視線を感じたのかルニアがナタリアを見るが、彼女は首を振ってなんでもないと伝えた。
「シュザンヌ様」
「伯母様」
部屋の扉を開けると、伏せっている女性が顔を上げた。若干やつれている面差しに喜色が浮かぶ。ゆっくりと体を起こすのを使用人が支え背中にクッションを差し込みルニアから花束を受け取ると静かに退室した。
室内は暗めにされていたが、所々に花が植えてあり、陰気とはほど遠い空間になっている。
「おお、ナタリア殿下、ルニア、顔を見せに来て下さったのね」
「ええ、お元気そうでよかったですわ」
「シュザンヌ様、庭で綺麗に咲いている花をお持ちしました。生けさせるので後でお楽しみ下さい」
ナタリアが寝台脇の椅子に腰掛けるのを手伝うとルニアは一輪だけ残した花をシュザンヌの手に持たせた。
そっと花を顔に近づけて楽しむとシュザンヌはルニアを見上げて寂しそうに微笑んだ。
「おまえも私の姪の様なもの。できれば殿下のように呼んで下さいな」
ルニアは困ったように笑むと「はい、叔母上」と告げた。
暫くは軽い近況を報告していたが、控えめなノックに雑談を中断したナタリアとシュザンヌを軽く促すとルニアは静かに立ち上がり、扉を少しだけ開けた。
外に立っていたラムダスが小声でルニアに用件を伝える。その表情は厳しく、聞いているルニアの顔も硬くなっていった。
「叔母上、大変申し訳ないのですが……城で人手が足りないらしく戻らなければならなくなりました」
「あら、まだ来たばかりですのに……」
不満そうにこぼしながら立ち上がりかけたナタリアの肩をルニアは笑顔で押さえた。
「ナタリアはここに。
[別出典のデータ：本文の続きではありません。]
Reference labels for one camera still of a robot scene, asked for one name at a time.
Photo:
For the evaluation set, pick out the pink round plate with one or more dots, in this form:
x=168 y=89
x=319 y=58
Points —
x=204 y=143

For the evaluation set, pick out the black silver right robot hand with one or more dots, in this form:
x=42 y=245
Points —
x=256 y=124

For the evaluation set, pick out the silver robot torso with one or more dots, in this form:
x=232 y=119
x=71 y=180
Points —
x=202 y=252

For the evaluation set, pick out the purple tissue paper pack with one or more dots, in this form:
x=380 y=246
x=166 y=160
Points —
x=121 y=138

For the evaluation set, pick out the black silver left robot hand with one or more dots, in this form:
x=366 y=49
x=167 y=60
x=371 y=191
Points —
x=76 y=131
間に合えば私が迎えに来るけれど、来なければきちんと白光騎士団の皆さんに送ってもらうこと。いい?」
「城にぐらい一人で帰られますわ!」
「陛下が心配なさるのよ」
ナタリアが言葉に詰まり、決まり悪そうに腕を組んで椅子に座り直すと、ルニアはシュザンヌに向き合い一礼した。
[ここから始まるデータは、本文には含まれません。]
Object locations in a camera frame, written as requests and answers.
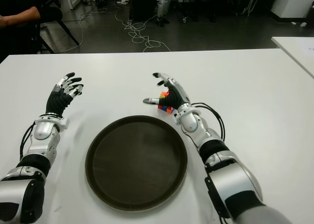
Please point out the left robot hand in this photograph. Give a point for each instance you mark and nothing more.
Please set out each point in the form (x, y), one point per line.
(55, 101)

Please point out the bystander bare hand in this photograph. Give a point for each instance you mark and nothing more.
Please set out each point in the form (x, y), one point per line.
(3, 21)

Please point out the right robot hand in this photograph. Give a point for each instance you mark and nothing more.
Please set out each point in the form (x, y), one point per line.
(177, 94)

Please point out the multicoloured Rubik's cube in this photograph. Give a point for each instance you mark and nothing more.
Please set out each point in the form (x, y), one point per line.
(164, 108)

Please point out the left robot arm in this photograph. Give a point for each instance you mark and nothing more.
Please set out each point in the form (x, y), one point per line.
(39, 132)

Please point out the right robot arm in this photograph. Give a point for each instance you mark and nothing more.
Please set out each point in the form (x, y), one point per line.
(233, 175)

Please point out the bystander bare forearm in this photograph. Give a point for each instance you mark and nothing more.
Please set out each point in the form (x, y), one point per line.
(23, 17)

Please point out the brown round plate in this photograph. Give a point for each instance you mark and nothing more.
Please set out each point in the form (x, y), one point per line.
(137, 160)

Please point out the bystander black clothed body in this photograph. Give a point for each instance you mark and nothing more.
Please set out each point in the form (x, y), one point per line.
(50, 13)

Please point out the black office chair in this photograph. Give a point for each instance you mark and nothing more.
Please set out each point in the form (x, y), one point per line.
(70, 34)

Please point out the black cabinet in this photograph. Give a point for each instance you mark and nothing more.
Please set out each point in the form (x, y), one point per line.
(143, 6)

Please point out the white power strip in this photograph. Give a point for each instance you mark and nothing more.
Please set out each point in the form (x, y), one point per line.
(122, 2)

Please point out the white side table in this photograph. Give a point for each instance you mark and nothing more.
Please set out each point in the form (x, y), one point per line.
(296, 50)

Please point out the white slanted cabinet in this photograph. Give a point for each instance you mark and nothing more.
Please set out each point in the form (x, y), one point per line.
(292, 3)

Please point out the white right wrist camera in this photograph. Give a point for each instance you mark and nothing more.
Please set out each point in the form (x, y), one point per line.
(176, 116)

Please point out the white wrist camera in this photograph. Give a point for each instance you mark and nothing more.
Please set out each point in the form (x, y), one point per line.
(64, 124)
(176, 116)

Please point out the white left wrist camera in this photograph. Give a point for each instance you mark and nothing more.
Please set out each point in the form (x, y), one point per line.
(64, 124)

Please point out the chrome frame stool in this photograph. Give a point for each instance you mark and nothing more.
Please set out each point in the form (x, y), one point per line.
(250, 6)
「慌ただしくしてしまい申し訳ありません、叔母上。また一度ゆっくりと時間が取れたら伺わせていただきます」
「いいえ、ルニアも忙しいものね。兄上は大変貴女を信頼しているのよ。大変だとは思いますが、頑張って下さいね」
柔らかく微笑まれ、目を伏せると深く首肯して退室した。
「ナタリア殿下はルニアがいないとお寂しいですか?」
シュザンヌは傍らの椅子に腰掛ける拗ねた姪を見て笑った。
「寂しいですわ。ルークとガイの関係に似ていますけれど、少し違いますもの。お姉さまはわたくしの護衛であるのと同じように、王族の一人。お父様も、お姉さまには色々と頼みごとをするようですし。最近は特に忙しいようであまり構って下さりませんもの」
「まあまあ」
拗ねてみせる姪にシュザンヌは楽しそうにころころと笑った。普段は、次期賢帝と名高き王女もルニアに関することは年相応らしい。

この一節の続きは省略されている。